Ryan is a computer genius. Genius is such a devalued term in our modern word economy, but yeah. A Prodigy even, and not like the original ye olde internet. If you want to really hurt his feelings, all you have to do is click “Not Now” on the “There are updates ready for your computer” box.
Because that’s mean.
He found this getup and ordered it. Probably the same time he was ordering Very Important Computer Parts that will help with the Redundancy in the Server Room. I listen. I can mimic it back. I just try not to get emotionally involved.
So he can stage a dramatic modern recreation of War Games, and I’ve… I’ve had Twitter for like FOUR years. Clearly, a technological match.
As such, we’ve made precisely one parenting decision: No Internet Until You Can Read.
There is nothing for you here until then. There are no hand-eye benefits that can’t be replicated IRL with blocks instead of browser windows. The operation of a mouse is not so complex that the kid won’t be able to master it in an afternoon. I don’t anticipate disadvantaged development here. There are iPods/Pads/and Macs in the house, but they’re not going to be handed over. The Angry Birds will just have to stay mad.
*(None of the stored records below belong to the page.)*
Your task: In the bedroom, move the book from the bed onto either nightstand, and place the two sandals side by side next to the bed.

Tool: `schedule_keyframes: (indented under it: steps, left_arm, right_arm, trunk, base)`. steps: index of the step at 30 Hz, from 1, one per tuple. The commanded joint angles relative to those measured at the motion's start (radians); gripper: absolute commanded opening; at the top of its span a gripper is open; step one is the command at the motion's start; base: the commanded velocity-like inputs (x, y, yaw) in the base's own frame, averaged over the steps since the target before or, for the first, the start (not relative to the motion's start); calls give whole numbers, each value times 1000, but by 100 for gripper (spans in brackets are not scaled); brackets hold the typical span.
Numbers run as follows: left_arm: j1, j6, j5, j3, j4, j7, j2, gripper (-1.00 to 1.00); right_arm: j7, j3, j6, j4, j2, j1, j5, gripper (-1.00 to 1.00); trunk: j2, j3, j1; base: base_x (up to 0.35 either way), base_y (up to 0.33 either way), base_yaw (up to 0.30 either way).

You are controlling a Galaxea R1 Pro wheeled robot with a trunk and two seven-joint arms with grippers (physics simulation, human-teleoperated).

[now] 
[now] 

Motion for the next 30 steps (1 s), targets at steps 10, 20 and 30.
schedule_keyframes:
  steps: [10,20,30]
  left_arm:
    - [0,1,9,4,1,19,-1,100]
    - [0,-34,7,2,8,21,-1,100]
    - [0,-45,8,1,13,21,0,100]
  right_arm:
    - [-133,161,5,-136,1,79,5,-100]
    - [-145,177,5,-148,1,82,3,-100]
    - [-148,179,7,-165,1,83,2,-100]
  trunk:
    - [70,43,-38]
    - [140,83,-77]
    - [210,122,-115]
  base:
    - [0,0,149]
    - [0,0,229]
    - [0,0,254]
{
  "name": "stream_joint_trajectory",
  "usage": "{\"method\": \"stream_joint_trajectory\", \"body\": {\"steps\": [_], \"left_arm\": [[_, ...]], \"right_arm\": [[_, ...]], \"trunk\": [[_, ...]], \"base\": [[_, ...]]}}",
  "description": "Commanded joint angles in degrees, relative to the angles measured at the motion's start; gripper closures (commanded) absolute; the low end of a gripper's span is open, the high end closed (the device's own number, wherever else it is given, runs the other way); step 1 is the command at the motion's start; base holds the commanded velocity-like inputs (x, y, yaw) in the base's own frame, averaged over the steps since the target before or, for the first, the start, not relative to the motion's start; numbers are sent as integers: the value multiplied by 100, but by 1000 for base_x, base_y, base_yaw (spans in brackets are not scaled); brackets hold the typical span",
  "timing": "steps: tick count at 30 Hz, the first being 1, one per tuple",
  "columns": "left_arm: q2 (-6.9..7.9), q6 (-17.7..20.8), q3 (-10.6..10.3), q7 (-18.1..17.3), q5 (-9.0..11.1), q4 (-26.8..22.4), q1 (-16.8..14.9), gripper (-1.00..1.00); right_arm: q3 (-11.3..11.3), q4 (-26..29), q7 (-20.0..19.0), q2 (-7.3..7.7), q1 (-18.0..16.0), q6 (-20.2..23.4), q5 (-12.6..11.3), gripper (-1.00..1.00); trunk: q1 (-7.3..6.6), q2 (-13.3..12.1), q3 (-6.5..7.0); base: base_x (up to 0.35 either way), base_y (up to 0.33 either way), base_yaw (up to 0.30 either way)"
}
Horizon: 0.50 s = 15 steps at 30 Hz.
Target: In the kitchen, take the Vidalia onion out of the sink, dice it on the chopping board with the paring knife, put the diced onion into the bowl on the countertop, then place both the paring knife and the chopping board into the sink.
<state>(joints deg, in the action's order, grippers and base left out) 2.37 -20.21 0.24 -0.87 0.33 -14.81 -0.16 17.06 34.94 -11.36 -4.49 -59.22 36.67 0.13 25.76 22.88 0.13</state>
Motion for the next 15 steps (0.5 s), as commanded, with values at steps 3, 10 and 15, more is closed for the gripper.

There’s a sub-clause to this stipulation: No Photos of the Kid on the Internet.
Oh, Mommy Bloggers and Facebookers. Your kids are in for a world of hurt. Imagine if your whole album of baby photos and bathtime pictures and life stories were in a perpetual, searchable, manipulable, public forum. For the REST of your life, when ever you’re trying to apply for a job, that time you put peanut butter in your hair and cut your own bangs, is there. And you had no say-so, no decision-making part, in how your personhood is perceived, which is, as far as the public is concerned, kept on the internet.
That’s an awful thing to do to a person. It’s like tagging an unflattering picture of a friend. Though I bet they do that, too. There are hundreds (thousands?) of kids, being so grossly exploited in the name of clicks, that it makes the child stars of yore look like…dial up. I mean, Danny Bonaduce’s mom didn’t tell the whole world whether he’s circumcised or not. This is happening. And it’s horrible.
And so, genius as he is, Ryan gets it. He’ll set up some double-encrypted fire-walled something-or-other, to keep the kid virtually safe. And host the kid’s URL until he’s ready to handle it. Probably when he’s 30.
Plus, he went on a popsicle run yesterday and let me have the green one he picked out for himself without complaining once.
A n00b, maybe. But I think he’s going to do just fine.